## Given entries:
◆ ◆ ◆ ◆ ◆ ◆ ◆
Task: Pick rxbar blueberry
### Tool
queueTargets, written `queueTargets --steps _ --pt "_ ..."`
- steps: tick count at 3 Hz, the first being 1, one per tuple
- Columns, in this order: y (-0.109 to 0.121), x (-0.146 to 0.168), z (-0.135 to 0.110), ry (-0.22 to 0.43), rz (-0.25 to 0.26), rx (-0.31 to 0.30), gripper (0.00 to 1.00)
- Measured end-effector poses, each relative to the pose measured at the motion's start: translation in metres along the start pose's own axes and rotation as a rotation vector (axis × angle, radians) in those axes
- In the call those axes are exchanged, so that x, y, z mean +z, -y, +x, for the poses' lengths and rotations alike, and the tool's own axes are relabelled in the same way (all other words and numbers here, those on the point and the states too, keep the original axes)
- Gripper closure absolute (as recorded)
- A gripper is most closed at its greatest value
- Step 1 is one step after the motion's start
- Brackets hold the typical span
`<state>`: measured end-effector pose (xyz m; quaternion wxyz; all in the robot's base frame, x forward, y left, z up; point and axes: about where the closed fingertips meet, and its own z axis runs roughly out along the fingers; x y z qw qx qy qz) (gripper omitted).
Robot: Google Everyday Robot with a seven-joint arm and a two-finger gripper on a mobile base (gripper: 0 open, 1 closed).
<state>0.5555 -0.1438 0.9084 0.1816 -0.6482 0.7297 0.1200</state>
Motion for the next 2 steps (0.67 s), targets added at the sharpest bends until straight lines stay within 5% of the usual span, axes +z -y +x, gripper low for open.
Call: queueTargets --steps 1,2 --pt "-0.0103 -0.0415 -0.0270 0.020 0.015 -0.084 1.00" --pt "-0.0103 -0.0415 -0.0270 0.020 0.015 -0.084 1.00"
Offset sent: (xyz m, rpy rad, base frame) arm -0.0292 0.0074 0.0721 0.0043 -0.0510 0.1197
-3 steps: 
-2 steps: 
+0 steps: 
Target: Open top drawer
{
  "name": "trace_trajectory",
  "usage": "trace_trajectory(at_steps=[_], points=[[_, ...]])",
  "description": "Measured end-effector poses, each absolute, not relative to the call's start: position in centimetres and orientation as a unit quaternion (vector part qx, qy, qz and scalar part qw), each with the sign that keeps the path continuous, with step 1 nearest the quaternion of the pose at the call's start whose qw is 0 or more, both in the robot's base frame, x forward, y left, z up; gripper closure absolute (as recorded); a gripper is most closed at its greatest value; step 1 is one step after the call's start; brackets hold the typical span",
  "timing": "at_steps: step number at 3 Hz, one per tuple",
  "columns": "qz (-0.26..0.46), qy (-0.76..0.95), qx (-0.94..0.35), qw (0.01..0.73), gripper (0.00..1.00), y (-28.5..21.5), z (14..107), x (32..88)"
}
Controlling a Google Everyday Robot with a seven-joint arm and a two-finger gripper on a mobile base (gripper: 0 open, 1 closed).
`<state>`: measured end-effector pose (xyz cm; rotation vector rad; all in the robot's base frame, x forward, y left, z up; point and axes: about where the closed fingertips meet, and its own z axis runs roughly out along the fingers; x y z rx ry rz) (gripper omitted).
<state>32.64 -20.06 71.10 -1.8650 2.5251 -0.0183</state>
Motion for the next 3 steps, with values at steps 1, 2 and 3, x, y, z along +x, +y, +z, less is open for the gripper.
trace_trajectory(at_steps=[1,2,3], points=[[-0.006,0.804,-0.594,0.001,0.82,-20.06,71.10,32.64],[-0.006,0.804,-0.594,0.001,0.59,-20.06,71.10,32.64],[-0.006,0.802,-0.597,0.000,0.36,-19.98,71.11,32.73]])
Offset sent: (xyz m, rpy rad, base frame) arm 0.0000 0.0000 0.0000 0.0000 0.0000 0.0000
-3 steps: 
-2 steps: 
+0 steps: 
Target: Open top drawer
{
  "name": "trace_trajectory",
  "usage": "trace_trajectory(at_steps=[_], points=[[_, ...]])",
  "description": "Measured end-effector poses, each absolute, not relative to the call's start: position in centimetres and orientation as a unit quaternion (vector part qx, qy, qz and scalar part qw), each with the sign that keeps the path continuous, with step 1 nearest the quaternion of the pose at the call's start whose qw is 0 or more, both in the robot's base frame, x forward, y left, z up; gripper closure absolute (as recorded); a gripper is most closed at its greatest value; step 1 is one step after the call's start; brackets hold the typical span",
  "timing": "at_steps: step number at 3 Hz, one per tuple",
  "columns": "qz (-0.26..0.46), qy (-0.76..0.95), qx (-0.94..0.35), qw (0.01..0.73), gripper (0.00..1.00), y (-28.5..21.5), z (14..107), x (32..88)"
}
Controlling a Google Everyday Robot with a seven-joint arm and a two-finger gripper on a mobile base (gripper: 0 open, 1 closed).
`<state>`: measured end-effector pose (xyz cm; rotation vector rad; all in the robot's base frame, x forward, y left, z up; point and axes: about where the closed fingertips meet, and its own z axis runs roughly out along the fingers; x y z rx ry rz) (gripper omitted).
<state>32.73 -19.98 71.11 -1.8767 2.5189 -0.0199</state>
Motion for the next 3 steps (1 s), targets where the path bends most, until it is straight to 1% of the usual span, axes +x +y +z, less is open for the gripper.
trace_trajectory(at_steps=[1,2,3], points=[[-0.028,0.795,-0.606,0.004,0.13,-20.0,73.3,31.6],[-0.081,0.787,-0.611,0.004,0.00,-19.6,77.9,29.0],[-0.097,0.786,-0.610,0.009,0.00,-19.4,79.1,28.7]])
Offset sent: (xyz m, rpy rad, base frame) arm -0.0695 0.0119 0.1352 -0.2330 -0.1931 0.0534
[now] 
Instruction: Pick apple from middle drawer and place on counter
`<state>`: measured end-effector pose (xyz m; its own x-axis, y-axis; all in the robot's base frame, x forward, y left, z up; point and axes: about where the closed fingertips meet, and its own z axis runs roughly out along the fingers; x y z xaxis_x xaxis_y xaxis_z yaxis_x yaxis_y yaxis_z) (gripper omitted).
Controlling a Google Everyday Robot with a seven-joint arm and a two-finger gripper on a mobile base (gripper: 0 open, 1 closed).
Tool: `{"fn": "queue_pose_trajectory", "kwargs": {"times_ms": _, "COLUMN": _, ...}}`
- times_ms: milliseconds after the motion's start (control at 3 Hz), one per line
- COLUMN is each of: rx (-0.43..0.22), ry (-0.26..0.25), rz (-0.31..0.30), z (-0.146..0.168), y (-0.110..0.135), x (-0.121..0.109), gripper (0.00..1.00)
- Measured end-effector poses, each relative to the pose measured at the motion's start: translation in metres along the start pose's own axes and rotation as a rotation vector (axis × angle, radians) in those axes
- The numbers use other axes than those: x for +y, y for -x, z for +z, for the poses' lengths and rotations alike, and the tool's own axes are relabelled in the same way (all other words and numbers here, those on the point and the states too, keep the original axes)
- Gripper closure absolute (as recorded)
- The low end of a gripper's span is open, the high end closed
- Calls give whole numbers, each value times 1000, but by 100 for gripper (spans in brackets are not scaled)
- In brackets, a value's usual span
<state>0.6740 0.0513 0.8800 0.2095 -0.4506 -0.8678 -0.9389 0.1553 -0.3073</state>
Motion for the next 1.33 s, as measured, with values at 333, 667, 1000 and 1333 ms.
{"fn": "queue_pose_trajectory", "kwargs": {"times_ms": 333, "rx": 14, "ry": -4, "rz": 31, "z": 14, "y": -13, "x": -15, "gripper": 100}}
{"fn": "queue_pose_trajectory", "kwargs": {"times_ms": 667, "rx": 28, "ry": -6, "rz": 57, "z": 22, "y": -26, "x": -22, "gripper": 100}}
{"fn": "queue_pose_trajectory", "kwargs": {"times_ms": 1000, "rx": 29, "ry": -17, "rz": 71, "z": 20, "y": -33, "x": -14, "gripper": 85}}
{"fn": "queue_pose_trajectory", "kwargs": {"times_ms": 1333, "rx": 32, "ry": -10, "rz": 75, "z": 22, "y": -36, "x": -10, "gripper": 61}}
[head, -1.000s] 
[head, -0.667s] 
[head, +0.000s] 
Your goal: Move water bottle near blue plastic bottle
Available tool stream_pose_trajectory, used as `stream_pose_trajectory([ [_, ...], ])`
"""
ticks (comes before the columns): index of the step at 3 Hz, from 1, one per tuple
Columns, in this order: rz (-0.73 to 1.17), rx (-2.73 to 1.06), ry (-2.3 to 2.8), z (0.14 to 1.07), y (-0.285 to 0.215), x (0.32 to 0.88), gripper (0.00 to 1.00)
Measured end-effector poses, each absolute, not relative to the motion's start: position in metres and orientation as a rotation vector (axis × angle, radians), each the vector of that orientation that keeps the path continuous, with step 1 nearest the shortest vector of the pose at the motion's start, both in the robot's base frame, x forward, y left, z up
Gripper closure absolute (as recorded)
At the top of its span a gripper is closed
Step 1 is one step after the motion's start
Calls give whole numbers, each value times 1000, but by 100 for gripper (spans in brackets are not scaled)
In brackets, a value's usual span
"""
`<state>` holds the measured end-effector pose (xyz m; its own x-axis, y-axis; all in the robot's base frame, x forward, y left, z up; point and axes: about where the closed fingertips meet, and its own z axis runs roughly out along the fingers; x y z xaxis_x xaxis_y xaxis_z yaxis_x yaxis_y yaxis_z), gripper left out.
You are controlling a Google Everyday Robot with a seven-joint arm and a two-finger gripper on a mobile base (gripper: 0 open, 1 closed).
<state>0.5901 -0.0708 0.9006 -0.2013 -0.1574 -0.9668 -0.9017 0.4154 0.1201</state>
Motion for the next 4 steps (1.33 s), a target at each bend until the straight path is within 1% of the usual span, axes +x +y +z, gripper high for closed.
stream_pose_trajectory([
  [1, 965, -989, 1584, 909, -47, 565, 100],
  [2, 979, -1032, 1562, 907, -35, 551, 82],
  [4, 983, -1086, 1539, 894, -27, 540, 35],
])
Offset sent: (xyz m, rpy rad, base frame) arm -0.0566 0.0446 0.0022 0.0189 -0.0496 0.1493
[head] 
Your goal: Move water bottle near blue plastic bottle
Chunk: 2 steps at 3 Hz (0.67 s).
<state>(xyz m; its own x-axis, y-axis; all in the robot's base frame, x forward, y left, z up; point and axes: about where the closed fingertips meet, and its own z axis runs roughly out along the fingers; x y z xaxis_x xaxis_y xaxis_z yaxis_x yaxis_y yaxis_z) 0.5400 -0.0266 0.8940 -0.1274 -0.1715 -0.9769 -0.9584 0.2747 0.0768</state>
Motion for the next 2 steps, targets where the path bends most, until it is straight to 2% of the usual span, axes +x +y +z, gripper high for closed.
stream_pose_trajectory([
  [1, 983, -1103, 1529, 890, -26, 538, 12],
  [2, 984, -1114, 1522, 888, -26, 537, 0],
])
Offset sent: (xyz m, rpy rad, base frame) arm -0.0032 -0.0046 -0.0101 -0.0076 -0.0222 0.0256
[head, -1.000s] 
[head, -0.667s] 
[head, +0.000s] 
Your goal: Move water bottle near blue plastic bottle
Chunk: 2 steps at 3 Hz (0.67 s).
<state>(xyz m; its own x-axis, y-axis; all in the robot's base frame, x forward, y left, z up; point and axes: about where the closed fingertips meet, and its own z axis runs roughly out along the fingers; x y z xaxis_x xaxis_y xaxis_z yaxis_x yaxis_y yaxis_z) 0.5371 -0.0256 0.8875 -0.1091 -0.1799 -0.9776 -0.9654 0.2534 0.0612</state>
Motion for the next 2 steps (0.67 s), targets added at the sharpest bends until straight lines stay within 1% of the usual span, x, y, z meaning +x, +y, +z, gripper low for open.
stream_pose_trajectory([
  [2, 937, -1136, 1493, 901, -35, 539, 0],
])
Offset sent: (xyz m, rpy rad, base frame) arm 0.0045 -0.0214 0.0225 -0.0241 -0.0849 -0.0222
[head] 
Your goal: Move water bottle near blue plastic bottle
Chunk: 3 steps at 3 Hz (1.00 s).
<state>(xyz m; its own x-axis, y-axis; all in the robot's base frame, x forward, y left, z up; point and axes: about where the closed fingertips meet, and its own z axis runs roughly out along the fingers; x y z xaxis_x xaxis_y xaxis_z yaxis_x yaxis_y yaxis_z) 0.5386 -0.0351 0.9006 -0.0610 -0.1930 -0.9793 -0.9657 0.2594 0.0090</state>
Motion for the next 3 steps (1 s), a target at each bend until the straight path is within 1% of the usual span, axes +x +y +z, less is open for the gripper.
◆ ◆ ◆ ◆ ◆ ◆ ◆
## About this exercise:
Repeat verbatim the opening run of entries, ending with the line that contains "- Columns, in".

## Output of the exercise:
Task: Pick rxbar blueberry
### Tool
queueTargets, written `queueTargets --steps _ --pt "_ ..."`
- steps: tick count at 3 Hz, the first being 1, one per tuple
- Columns, in this order: y (-0.109 to 0.121), x (-0.146 to 0.168), z (-0.135 to 0.110), ry (-0.22 to 0.43), rz (-0.25 to 0.26), rx (-0.31 to 0.30), gripper (0.00 to 1.00)

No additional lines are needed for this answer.